BRUSSELS (Reuters) - The European Union blacklisted nine locals involved in last month’s rebel elections in east Ukraine on Monday, but was unlikely to heed swiftly Kiev’s call for more reprisals against Moscow over the latest flare-up of tensions in the Azov Sea.
Ukraine’s Pavlo Klimkin asked the EU’s 28 foreign ministers in Brussels to step up sanctions against Moscow but the bloc is deeply divided on Russia and is not seen acting swiftly, if at all.
Instead, it will look at offering more assistance to Ukraine, which had its Black Sea peninsula of Crimea annexed by Russia in 2014 and then saw Moscow back separatists in the industrial east.
The ministers discussed with Klimkin “the support of the European Union to Ukraine, to Ukrainian people, to territorial integrity of the country”, said the bloc’s top diplomat, Federica Mogherini.
Klimkin said he asked the EU to push for the release of Ukrainian sailors held by Russia after the incident off Crimea in late November and to consider setting up an international monitoring mechanism to ensure freedom of navigation in the Kerch Strait.
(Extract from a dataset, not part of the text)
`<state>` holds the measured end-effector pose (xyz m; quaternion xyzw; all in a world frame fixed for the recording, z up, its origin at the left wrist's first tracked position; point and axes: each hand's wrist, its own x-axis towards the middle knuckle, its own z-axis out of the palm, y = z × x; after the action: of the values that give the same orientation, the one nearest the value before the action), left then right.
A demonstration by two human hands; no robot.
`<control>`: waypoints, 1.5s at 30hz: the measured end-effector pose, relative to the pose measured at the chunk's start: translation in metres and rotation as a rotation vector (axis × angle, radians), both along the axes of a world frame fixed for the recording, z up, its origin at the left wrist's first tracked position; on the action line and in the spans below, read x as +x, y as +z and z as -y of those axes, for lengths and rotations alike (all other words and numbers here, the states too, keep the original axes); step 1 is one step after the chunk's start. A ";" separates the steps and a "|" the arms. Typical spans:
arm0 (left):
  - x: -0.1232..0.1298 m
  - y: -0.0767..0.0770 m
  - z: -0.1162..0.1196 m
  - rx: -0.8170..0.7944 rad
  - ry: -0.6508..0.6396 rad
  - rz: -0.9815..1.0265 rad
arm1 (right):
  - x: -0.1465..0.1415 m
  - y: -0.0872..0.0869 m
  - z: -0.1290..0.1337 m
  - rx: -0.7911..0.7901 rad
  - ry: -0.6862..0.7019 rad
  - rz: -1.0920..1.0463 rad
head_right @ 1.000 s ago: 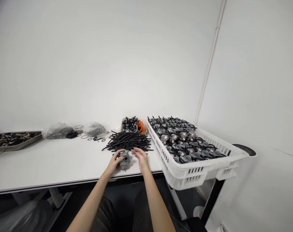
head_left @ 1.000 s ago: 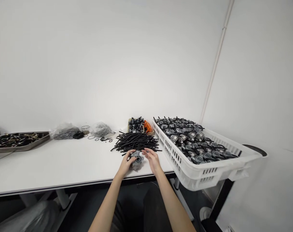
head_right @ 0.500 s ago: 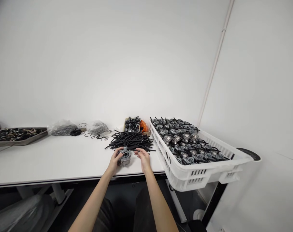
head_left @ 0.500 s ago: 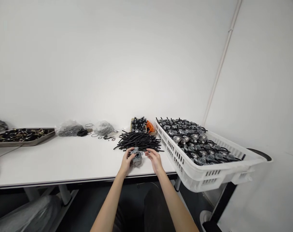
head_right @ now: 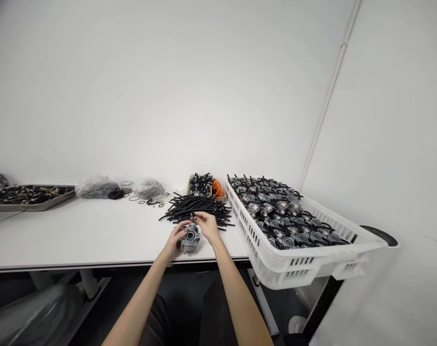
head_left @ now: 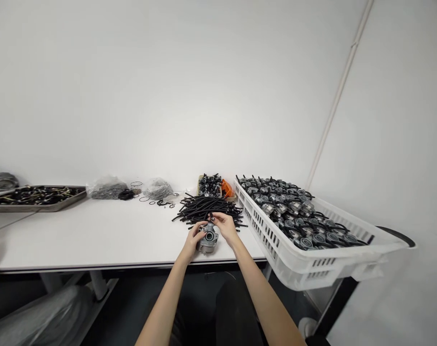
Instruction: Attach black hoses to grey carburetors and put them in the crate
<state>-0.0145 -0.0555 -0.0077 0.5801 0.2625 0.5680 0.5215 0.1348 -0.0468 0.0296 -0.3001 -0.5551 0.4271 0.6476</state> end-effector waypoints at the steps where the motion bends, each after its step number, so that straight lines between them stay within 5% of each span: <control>1: 0.000 0.000 0.001 -0.010 -0.015 0.017 | -0.001 0.002 -0.001 -0.001 0.013 -0.004; 16: -0.001 0.000 0.004 -0.041 -0.068 0.109 | 0.000 -0.002 0.004 -0.032 0.089 -0.118; 20: -0.003 -0.002 0.002 -0.019 -0.074 0.102 | 0.016 -0.013 -0.002 -0.051 -0.057 -0.173; 24: -0.001 -0.001 0.001 -0.048 -0.029 0.139 | 0.036 -0.024 -0.014 -0.047 -0.394 0.050; 28: 0.002 0.000 -0.003 -0.290 0.018 0.409 | 0.054 -0.023 -0.027 0.015 -0.677 0.320; 39: -0.013 0.007 -0.012 -0.521 0.072 0.886 | 0.041 -0.006 -0.055 0.129 -0.614 1.014; 45: -0.016 0.006 -0.009 -0.511 0.028 0.895 | 0.030 -0.004 -0.063 0.140 -0.641 1.162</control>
<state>-0.0308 -0.0469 -0.0014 0.1305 0.1515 0.6852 0.7003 0.1649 0.0159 0.0257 -0.5889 -0.7235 -0.0546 0.3560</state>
“I’ve asked about different types of sanctions,” Klimkin said, adding he had proposed options from targeting more individuals to hitting Russian ports and assets in Azov Sea.
On Monday, the EU added nine locals in the Donetsk and Luhansk regions of east Ukraine to its blacklist as a follow-up to the separatist vote held there earlier in November, bringing the total number of people barred from the EU over turmoil in Ukraine to 164.
“They further undermined the territorial integrity, sovereignty and independence of Ukraine,” the bloc said. “The EU considers these ‘elections’ illegal and illegitimate and does not recognise them.”
Those blacklisted include Leonid Pasechnik, named as the rebel head in Luhansk. His Donetsk counterpart, Denis Pushilin, was blacklisted in 2014 as one of the initial leaders of the Russia-backed revolt.
Any assets they have in the bloc are also frozen, as are those of a further 44 entities.
Kiev has called for more Western sanctions against Moscow after Russian patrol boats fired at Ukrainian navy ships in the Azov Sea.
Klimkin said the EU promised him to consider that and also to look into aid for Donbas and southern Ukraine, including safeguarding water supplies for the Azov Sea port of Mariupol. Ukraine fears Mariupol could be a future target for Russia.
But the bloc is split on whether to go ahead with any new economic sanctions, a move that would require unanimity of all 28 member states.
“We don’t see yet any decision-making today,” Austria’s Karin Kneissl - who hosted Russian President Vladimir Putin at her wedding earlier this year - said when asked about more sanctions against Moscow.
On the other side of the spectrum is Lithuania, a leading EU hawk on Russia. Foreign Minister Linas Linkevicius said the Azov Sea standoff was a “blatant violation of international law” by Russia and could not be left unanswered.
“I don’t expect something to be decided today but sanctions relating to this topic must be on the table,” he said.
The 28 EU national leaders, who meet in Brussels on Thursday and Friday, are, however, due to extend the bloc’s existing sanctions that target Russia’s defence, energy and banking sectors.
Germany’s Haiko Maas said the situation in the Azov Sea remained unresolved as Russia was still holding the Ukrainian sailors. Berlin and Paris were seeking to ease tensions between Moscow and Kiev.
Fighting between Ukraine and Moscow-backed separatists in eastern Ukraine has killed more than 10,000 people since 2014 and small-scale but deadly exchanges of fire are still frequent.
Citing the Russian threat, Ukraine in November introduced martial law and banned Russian men of combat age from entering the country. The EU has since released 500 million euros in financial assistance to Kiev.